[About this exercise]
Write out each line from the data below that includes the word "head".

[Collected material]
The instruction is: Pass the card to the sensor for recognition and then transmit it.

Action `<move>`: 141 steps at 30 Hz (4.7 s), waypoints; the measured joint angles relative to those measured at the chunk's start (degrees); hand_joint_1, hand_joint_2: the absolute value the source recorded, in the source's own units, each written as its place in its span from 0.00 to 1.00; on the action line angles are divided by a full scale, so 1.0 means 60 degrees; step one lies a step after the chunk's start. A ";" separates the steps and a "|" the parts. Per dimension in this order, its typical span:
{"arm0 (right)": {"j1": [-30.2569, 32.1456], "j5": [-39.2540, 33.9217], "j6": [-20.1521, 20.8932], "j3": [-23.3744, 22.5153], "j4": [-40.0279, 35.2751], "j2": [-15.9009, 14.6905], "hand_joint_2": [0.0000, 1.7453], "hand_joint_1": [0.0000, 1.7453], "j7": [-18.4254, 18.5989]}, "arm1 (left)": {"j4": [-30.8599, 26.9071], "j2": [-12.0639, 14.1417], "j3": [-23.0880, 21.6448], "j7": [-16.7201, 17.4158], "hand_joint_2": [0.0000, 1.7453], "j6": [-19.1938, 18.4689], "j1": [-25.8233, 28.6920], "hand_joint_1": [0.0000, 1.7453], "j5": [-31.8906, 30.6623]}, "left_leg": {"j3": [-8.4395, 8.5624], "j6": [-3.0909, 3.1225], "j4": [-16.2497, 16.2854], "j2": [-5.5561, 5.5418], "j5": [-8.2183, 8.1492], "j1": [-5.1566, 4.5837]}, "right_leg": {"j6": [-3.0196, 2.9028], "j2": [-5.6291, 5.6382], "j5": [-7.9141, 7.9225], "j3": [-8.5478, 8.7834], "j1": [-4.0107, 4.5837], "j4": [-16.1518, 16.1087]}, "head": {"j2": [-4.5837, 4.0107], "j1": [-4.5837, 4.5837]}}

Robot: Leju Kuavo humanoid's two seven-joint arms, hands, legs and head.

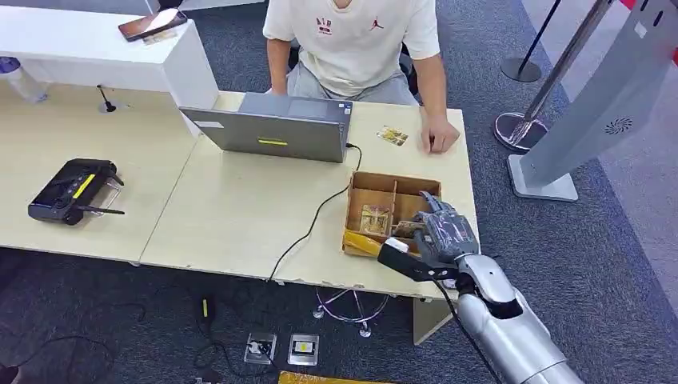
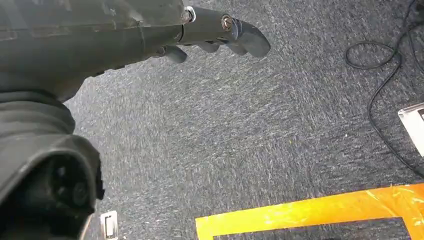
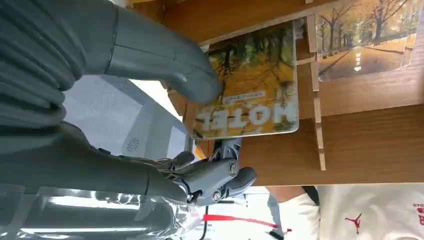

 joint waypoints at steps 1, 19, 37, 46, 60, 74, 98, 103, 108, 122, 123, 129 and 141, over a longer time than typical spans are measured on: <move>-0.0018 -0.0004 0.0008 0.0000 0.0018 0.0018 1.00 0.92 -0.0004 | 0.0000 0.0000 0.0000 0.0000 0.00 0.0000 -0.0001 0.00 0.0004 | 0.0001 0.0000 0.0000 0.0000 0.0000 0.0000 | 0.0000 0.0001 0.0000 0.0000 0.0000 0.0000 | 0.0000 0.0000; -0.0104 -0.0073 0.0259 0.0011 0.0117 0.0208 1.00 1.00 0.0007 | 0.0000 -0.0007 0.0171 0.0008 0.00 0.0011 0.0001 0.00 0.0142 | 0.0002 0.0000 0.0000 0.0000 0.0000 0.0000 | 0.0000 0.0003 0.0000 -0.0001 0.0000 0.0000 | 0.0000 0.0000; -0.0545 -0.0189 -0.0561 -0.0332 0.0117 0.0200 1.00 1.00 -0.0033 | 0.0000 -0.0007 0.0215 -0.0025 0.00 0.0044 0.0001 0.00 0.0036 | 0.0004 0.0000 0.0001 0.0001 0.0001 0.0000 | 0.0000 0.0005 0.0001 -0.0001 0.0000 0.0000 | 0.0000 -0.0004; -0.1132 -0.0168 -0.1191 -0.0805 0.0474 0.0186 1.00 1.00 -0.0266 | 0.0000 -0.0011 0.0215 -0.0149 0.00 0.0066 0.0001 0.00 -0.0120 | 0.0003 0.0000 0.0002 0.0001 0.0001 0.0000 | 0.0000 0.0006 0.0001 -0.0003 0.0000 0.0000 | 0.0000 0.0000; -0.2894 -0.0113 -0.1625 -0.1800 0.1243 -0.0200 1.00 1.00 -0.0805 | 0.0000 -0.0015 0.0189 -0.0328 0.00 0.0091 -0.0001 0.00 -0.0485 | -0.0001 0.0000 0.0004 0.0003 0.0001 -0.0002 | 0.0001 0.0008 0.0003 -0.0002 -0.0002 0.0002 | 0.0000 -0.0004; -0.6438 0.1133 -0.2838 -0.1800 0.3935 0.0528 1.00 1.00 -0.1475 | -0.0004 -0.0022 0.0044 -0.0400 0.00 0.0040 -0.0018 0.00 -0.0885 | -0.0005 -0.0004 0.0004 0.0000 0.0005 0.0004 | 0.0000 0.0002 0.0004 -0.0003 0.0003 0.0005 | 0.0000 0.0000; -0.6389 0.1275 -0.2911 -0.1756 0.5643 0.1402 1.00 0.00 -0.1570 | -0.0004 -0.0007 -0.0040 -0.0400 0.00 0.0000 -0.0016 0.00 -0.0831 | -0.0003 -0.0004 0.0005 0.0000 0.0005 0.0007 | 0.0000 0.0003 0.0004 -0.0005 0.0007 0.0004 | 0.0000 0.0000; -0.6384 0.1260 -0.3319 -0.1756 0.5752 0.1399 1.00 0.00 -0.1636 | -0.0004 -0.0007 -0.0040 -0.0400 0.00 0.0007 -0.0013 0.00 -0.0772 | 0.0001 -0.0004 0.0006 0.0000 0.0005 0.0008 | 0.0000 0.0005 0.0004 -0.0006 0.0008 0.0005 | 0.0000 0.0000; -0.6418 0.1114 -0.5072 -0.1829 0.5741 0.1041 1.00 0.00 -0.2015 | -0.0004 -0.0011 -0.0040 -0.0400 0.00 0.0120 -0.0004 0.00 -0.0597 | 0.0003 -0.0004 0.0009 -0.0004 0.0005 0.0008 | 0.0000 -0.0003 0.0004 -0.0003 0.0008 0.0004 | 0.0000 0.0004; -0.4881 -0.1439 -0.6065 -0.6680 0.4339 -0.2817 1.00 0.00 -0.5032 | -0.0007 -0.0102 0.0044 0.0011 0.00 0.0405 0.0157 0.00 0.0252 | -0.0002 0.0046 0.0071 -0.0075 -0.0033 0.0008 | 0.0012 -0.0089 -0.0003 0.0046 0.0011 -0.0045 | 0.0000 0.0007; -0.4490 -0.1566 -0.6065 -0.7298 0.4310 -0.3128 1.00 0.00 -0.5234 | -0.0007 -0.0127 0.0076 0.0026 0.00 0.0447 0.0178 0.00 0.0284 | -0.0006 0.0052 0.0069 -0.0071 -0.0039 0.0007 | 0.0013 -0.0085 -0.0003 0.0047 0.0010 -0.0050 | 0.0000 0.0000; -0.2006 -0.1574 -0.6065 -1.0795 0.4342 -0.4178 1.00 0.00 -0.5552 | -0.0007 -0.0237 0.0255 0.0143 0.00 0.0707 0.0170 0.00 0.0506 | -0.0005 0.0068 0.0066 -0.0041 -0.0065 0.0018 | 0.0020 -0.0055 -0.0013 0.0047 0.0023 -0.0057 | 0.0000 0.0003; 0.2151 0.2481 -0.6054 -1.6660 0.5753 -0.3118 1.00 0.00 -0.2381 | -0.0007 -0.0470 0.0550 0.0401 0.00 0.0863 0.0117 0.00 0.0878 | 0.0005 0.0037 0.0051 -0.0019 -0.0084 0.0060 | -0.0004 -0.0036 -0.0037 0.0043 0.0067 -0.0055 | 0.0000 0.0000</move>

[Expected answer]
{"arm0 (right)": {"j1": [-30.2569, 32.1456], "j5": [-39.2540, 33.9217], "j6": [-20.1521, 20.8932], "j3": [-23.3744, 22.5153], "j4": [-40.0279, 35.2751], "j2": [-15.9009, 14.6905], "hand_joint_2": [0.0000, 1.7453], "hand_joint_1": [0.0000, 1.7453], "j7": [-18.4254, 18.5989]}, "arm1 (left)": {"j4": [-30.8599, 26.9071], "j2": [-12.0639, 14.1417], "j3": [-23.0880, 21.6448], "j7": [-16.7201, 17.4158], "hand_joint_2": [0.0000, 1.7453], "j6": [-19.1938, 18.4689], "j1": [-25.8233, 28.6920], "hand_joint_1": [0.0000, 1.7453], "j5": [-31.8906, 30.6623]}, "left_leg": {"j3": [-8.4395, 8.5624], "j6": [-3.0909, 3.1225], "j4": [-16.2497, 16.2854], "j2": [-5.5561, 5.5418], "j5": [-8.2183, 8.1492], "j1": [-5.1566, 4.5837]}, "right_leg": {"j6": [-3.0196, 2.9028], "j2": [-5.6291, 5.6382], "j5": [-7.9141, 7.9225], "j3": [-8.5478, 8.7834], "j1": [-4.0107, 4.5837], "j4": [-16.1518, 16.1087]}, "head": {"j2": [-4.5837, 4.0107], "j1": [-4.5837, 4.5837]}}
Robot: Leju Kuavo humanoid's two seven-joint arms, hands, legs and head.

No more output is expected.